Few studies have been able to show a direct link between stiffer penalties and crime deterrence, because so many other factors come into play. But a recent law passed in Italy gave researchers the opportunity to study the effects of the threat of longer sentences for future crimes.

An Opportunity to Study Deterrence

In 2006, Italy passed a Collective Clemency Bill that set free all prison inmates who had less that three years left on their sentences. However, the law stipulated that if the former inmates were convicted of any crime within the next five years, the remainder of their suspended sentence would be added to whatever sentence they received for their future crime.

The law gave researchers the chance to study the direct effect of the threat of longer sentences on the recidivism rates for the former inmates. They checked on the inmates seven months after their release from prison.

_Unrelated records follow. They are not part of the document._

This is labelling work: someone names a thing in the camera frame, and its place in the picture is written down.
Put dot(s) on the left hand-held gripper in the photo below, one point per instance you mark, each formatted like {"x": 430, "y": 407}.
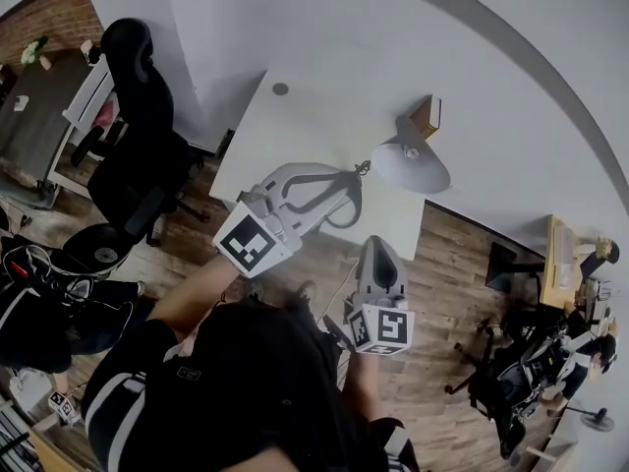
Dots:
{"x": 245, "y": 241}

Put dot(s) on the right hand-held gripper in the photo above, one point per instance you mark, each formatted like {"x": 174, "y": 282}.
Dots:
{"x": 388, "y": 327}

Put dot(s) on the person's left forearm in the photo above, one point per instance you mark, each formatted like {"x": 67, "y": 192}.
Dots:
{"x": 191, "y": 293}

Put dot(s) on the person's right forearm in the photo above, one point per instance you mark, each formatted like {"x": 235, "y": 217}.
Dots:
{"x": 363, "y": 386}

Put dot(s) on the white desk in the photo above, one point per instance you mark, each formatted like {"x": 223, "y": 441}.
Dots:
{"x": 295, "y": 126}

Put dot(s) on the black chest device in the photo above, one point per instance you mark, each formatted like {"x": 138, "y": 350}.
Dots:
{"x": 336, "y": 332}

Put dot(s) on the yellow book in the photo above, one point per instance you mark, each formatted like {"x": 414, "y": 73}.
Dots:
{"x": 432, "y": 116}

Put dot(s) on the black swivel chair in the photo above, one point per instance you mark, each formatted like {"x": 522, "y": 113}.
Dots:
{"x": 491, "y": 391}

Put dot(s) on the person's black clothed torso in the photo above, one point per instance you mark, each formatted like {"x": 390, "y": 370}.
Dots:
{"x": 245, "y": 401}

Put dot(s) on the black high-back office chair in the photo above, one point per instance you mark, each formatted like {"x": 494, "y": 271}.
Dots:
{"x": 142, "y": 106}

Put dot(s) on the small potted plant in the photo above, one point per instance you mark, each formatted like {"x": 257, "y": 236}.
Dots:
{"x": 604, "y": 249}

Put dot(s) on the white wooden chair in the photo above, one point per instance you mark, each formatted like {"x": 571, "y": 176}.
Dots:
{"x": 81, "y": 103}

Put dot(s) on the black floor fan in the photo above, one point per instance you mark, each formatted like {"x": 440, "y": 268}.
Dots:
{"x": 599, "y": 423}

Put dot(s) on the small white container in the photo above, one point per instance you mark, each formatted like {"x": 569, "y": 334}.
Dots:
{"x": 88, "y": 49}

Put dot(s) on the dark wooden table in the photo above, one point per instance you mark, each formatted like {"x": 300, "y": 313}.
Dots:
{"x": 34, "y": 131}

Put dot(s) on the flower vase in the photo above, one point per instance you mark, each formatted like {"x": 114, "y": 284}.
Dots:
{"x": 45, "y": 62}

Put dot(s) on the small white paper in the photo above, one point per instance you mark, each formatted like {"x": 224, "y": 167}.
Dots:
{"x": 21, "y": 102}

Longer Sentences Deter Some Inmates

The findings of the study included:

  • Inmates with longer suspended sentences — and therefore longer expected sentences for new crimes — were less likely to be re-arrested than those with shorter suspended sentences.

  • Even a small increase in the expected sentence - as low as one month - was enough to reduce recidivism slightly, 1.3 percent.

  • The deterrent effect was consistent across all age groups and genders of former prison inmates.

"These results corroborate the general theory of deterrence," the authors wrote. "Increasing the expected sentence by 50 percent should reduce recidivism rates by about 35 percent in seven months."

More Dangerous Offenders Unaffected

There was one significant exception to the deterrent effect, the researchers found. Inmates convicted of more serious original crimes were not affected at all by the threat of longer sentence. In other words, the more dangerous inmates are not deterred by the threat of stiffer penalties.

Although the Italian study demonstrated that longer sentences can be a deterrent for some offenders, the findings only apply to those who have previously served time. It is still not clear if the deterrent effect is also true for those who have never been to prison.

The Italian study was published in the Journal of Political Economy.